Problem to work on:
A single stretch of the material below is to be transcribed exactly, starting at the line with "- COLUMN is" and ending after the line with "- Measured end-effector".

-- -- --

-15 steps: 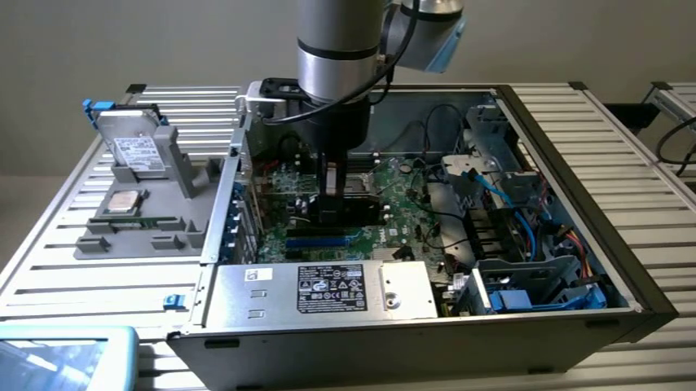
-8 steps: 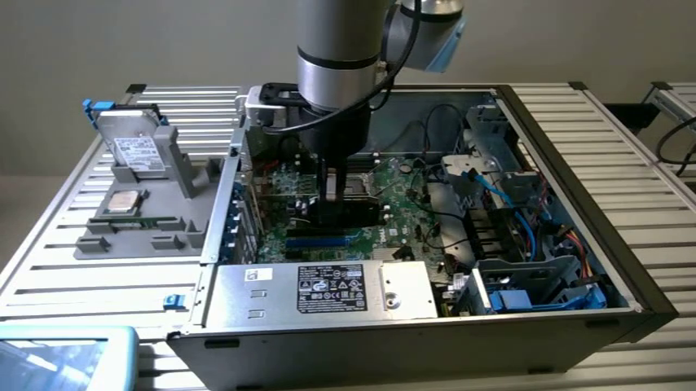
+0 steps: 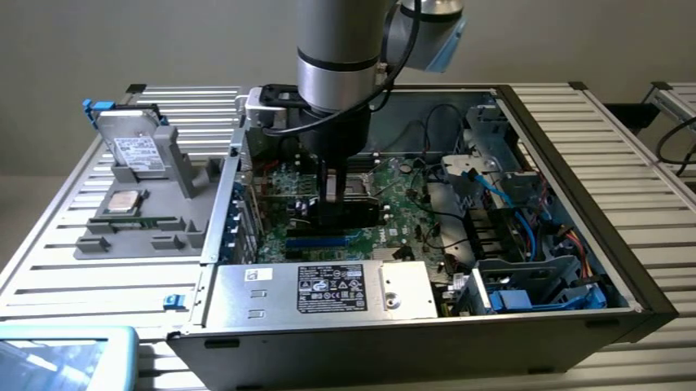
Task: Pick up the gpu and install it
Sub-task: 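Insert the gpu into the slot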
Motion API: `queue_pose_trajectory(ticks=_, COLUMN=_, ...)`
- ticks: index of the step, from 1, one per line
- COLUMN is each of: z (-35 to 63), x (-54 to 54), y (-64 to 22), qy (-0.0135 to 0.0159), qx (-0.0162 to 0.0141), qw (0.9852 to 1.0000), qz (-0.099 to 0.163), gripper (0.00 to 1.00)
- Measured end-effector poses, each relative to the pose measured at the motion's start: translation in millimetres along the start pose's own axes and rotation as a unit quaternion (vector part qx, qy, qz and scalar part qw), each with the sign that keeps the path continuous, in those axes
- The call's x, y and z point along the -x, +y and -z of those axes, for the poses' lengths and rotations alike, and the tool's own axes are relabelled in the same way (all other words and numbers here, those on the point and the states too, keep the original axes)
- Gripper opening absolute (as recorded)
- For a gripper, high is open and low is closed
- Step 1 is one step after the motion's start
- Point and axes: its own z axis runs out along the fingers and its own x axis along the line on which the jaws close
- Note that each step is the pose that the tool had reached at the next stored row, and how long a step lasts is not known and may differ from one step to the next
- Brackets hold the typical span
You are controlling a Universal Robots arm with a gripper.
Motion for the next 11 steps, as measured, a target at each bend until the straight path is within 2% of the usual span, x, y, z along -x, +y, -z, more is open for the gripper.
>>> queue_pose_trajectory(ticks=11, z=-3.4, x=-2.1, y=0.3, qy=-0.0006, qx=0.0001, qw=1.0, qz=0.0, gripper=0.29)
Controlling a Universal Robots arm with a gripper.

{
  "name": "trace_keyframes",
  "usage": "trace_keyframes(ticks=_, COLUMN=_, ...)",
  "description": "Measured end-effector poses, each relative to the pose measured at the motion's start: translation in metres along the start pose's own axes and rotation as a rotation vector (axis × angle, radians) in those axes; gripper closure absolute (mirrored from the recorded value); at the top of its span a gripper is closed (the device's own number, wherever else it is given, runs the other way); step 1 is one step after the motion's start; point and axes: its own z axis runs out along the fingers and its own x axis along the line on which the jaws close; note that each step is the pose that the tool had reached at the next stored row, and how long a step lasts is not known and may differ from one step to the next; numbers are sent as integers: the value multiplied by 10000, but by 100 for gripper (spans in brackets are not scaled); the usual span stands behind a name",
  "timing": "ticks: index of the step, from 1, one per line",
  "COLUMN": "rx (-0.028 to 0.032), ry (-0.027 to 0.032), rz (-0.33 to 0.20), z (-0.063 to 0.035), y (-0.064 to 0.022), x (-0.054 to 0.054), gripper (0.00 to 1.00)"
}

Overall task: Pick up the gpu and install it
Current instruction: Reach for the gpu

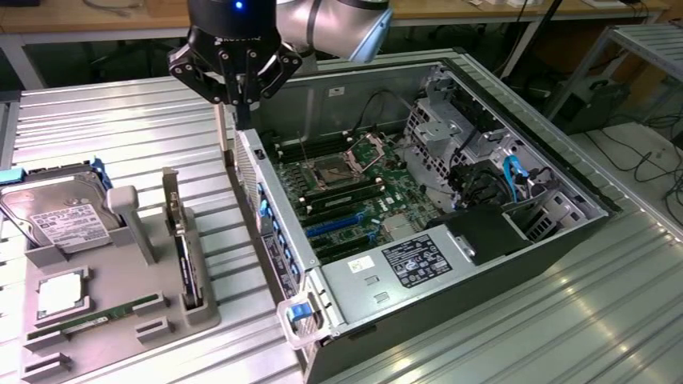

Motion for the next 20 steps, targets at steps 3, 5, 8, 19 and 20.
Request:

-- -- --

Result of the task:
- COLUMN is each of: z (-35 to 63), x (-54 to 54), y (-64 to 22), qy (-0.0135 to 0.0159), qx (-0.0162 to 0.0141), qw (0.9852 to 1.0000), qz (-0.099 to 0.163), gripper (0.00 to 1.00)
- Measured end-effector poses, each relative to the pose measured at the motion's start: translation in millimetres along the start pose's own axes and rotation as a unit quaternion (vector part qx, qy, qz and scalar part qw), each with the sign that keeps the path continuous, in those axes

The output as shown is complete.